» **EXERCISE INSTRUCTIONS**
Please give a word-for-word repeat of the line containing "item at (267, 370), step" and all lines that come after it in the entries below, ending at the last line.

» **STORED DATA**
§

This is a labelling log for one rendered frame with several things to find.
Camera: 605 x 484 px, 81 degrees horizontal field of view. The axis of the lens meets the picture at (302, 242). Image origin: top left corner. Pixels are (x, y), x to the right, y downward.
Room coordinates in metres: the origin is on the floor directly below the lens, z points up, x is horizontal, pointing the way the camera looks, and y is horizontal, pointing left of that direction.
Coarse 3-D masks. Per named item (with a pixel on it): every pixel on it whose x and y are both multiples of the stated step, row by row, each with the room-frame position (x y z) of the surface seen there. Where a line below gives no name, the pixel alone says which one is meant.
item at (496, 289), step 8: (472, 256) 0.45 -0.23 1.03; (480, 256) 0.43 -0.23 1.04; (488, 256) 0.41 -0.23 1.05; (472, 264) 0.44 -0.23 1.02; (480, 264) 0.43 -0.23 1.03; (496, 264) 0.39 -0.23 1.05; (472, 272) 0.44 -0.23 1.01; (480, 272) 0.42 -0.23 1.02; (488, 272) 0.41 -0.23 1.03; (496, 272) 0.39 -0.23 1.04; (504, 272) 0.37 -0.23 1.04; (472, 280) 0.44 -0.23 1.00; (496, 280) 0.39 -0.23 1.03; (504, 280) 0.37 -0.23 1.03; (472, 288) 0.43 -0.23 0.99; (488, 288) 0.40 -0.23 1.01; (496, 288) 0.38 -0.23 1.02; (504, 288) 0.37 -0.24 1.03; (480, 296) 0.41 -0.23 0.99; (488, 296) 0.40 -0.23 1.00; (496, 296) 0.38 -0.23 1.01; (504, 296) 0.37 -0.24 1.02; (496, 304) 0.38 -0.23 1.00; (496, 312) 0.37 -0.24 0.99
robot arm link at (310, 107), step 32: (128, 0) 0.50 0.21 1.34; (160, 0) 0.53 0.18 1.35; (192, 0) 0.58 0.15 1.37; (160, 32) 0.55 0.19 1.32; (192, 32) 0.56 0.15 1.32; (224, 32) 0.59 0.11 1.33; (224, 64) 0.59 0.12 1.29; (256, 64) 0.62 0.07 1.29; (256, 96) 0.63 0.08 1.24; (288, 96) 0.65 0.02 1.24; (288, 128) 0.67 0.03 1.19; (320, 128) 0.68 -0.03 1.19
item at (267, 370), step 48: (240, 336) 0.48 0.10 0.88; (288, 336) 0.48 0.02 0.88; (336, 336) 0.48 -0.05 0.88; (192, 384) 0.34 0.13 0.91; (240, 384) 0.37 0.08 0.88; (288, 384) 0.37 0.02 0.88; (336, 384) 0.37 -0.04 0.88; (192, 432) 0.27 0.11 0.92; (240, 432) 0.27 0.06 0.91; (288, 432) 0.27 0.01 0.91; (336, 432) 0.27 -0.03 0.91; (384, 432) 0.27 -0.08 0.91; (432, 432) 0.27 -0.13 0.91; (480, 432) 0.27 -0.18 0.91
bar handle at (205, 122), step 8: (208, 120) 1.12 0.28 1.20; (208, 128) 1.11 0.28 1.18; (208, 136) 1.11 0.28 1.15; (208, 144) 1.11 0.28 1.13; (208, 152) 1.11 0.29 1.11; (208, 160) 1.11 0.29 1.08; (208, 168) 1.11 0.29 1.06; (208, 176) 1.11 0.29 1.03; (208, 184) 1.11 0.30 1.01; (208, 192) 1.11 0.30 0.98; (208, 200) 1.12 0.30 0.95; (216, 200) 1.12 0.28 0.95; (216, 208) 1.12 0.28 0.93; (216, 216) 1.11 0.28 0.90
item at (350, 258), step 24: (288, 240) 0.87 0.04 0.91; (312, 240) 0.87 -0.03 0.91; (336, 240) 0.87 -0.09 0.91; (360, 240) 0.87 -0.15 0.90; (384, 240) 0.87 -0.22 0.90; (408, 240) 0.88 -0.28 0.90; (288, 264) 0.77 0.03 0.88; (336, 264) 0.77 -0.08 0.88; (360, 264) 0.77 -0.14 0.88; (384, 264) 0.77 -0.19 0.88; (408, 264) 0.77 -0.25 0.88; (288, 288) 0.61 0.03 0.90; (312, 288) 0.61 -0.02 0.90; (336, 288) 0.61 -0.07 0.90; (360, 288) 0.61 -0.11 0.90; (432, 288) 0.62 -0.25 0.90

§

» **SOLUTION TO THIS PROBLEM**
item at (267, 370), step 48: (240, 336) 0.48 0.10 0.88; (288, 336) 0.48 0.02 0.88; (336, 336) 0.48 -0.05 0.88; (192, 384) 0.34 0.13 0.91; (240, 384) 0.37 0.08 0.88; (288, 384) 0.37 0.02 0.88; (336, 384) 0.37 -0.04 0.88; (192, 432) 0.27 0.11 0.92; (240, 432) 0.27 0.06 0.91; (288, 432) 0.27 0.01 0.91; (336, 432) 0.27 -0.03 0.91; (384, 432) 0.27 -0.08 0.91; (432, 432) 0.27 -0.13 0.91; (480, 432) 0.27 -0.18 0.91
bar handle at (205, 122), step 8: (208, 120) 1.12 0.28 1.20; (208, 128) 1.11 0.28 1.18; (208, 136) 1.11 0.28 1.15; (208, 144) 1.11 0.28 1.13; (208, 152) 1.11 0.29 1.11; (208, 160) 1.11 0.29 1.08; (208, 168) 1.11 0.29 1.06; (208, 176) 1.11 0.29 1.03; (208, 184) 1.11 0.30 1.01; (208, 192) 1.11 0.30 0.98; (208, 200) 1.12 0.30 0.95; (216, 200) 1.12 0.28 0.95; (216, 208) 1.12 0.28 0.93; (216, 216) 1.11 0.28 0.90
item at (350, 258), step 24: (288, 240) 0.87 0.04 0.91; (312, 240) 0.87 -0.03 0.91; (336, 240) 0.87 -0.09 0.91; (360, 240) 0.87 -0.15 0.90; (384, 240) 0.87 -0.22 0.90; (408, 240) 0.88 -0.28 0.90; (288, 264) 0.77 0.03 0.88; (336, 264) 0.77 -0.08 0.88; (360, 264) 0.77 -0.14 0.88; (384, 264) 0.77 -0.19 0.88; (408, 264) 0.77 -0.25 0.88; (288, 288) 0.61 0.03 0.90; (312, 288) 0.61 -0.02 0.90; (336, 288) 0.61 -0.07 0.90; (360, 288) 0.61 -0.11 0.90; (432, 288) 0.62 -0.25 0.90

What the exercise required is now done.